**Your instructions**. If a line of the listing below contains the string "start", count it, then give the total by itself.

/---

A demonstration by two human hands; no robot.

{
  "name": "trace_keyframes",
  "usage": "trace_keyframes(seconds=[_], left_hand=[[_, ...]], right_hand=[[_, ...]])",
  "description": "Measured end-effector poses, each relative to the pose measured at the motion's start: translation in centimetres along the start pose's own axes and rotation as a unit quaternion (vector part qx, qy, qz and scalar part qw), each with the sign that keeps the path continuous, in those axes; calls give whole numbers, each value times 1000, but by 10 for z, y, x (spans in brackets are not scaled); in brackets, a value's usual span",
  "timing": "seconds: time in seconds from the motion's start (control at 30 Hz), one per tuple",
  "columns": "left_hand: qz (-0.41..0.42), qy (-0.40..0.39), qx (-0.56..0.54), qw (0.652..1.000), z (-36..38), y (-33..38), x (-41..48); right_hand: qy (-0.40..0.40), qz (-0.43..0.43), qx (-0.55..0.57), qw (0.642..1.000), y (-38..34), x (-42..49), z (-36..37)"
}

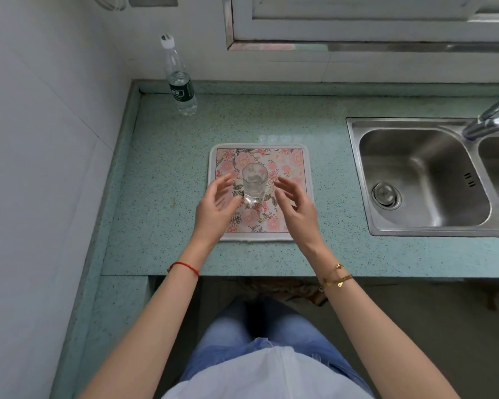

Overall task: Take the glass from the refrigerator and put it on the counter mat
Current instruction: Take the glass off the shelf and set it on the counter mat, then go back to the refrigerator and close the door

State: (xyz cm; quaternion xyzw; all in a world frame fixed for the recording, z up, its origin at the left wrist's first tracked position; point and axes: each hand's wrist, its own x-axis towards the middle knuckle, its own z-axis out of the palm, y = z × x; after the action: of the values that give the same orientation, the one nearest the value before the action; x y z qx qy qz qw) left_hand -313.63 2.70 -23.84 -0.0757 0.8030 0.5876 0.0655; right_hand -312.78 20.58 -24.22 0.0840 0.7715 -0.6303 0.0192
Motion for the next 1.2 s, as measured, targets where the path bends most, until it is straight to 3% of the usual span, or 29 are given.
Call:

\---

**Output below**. 2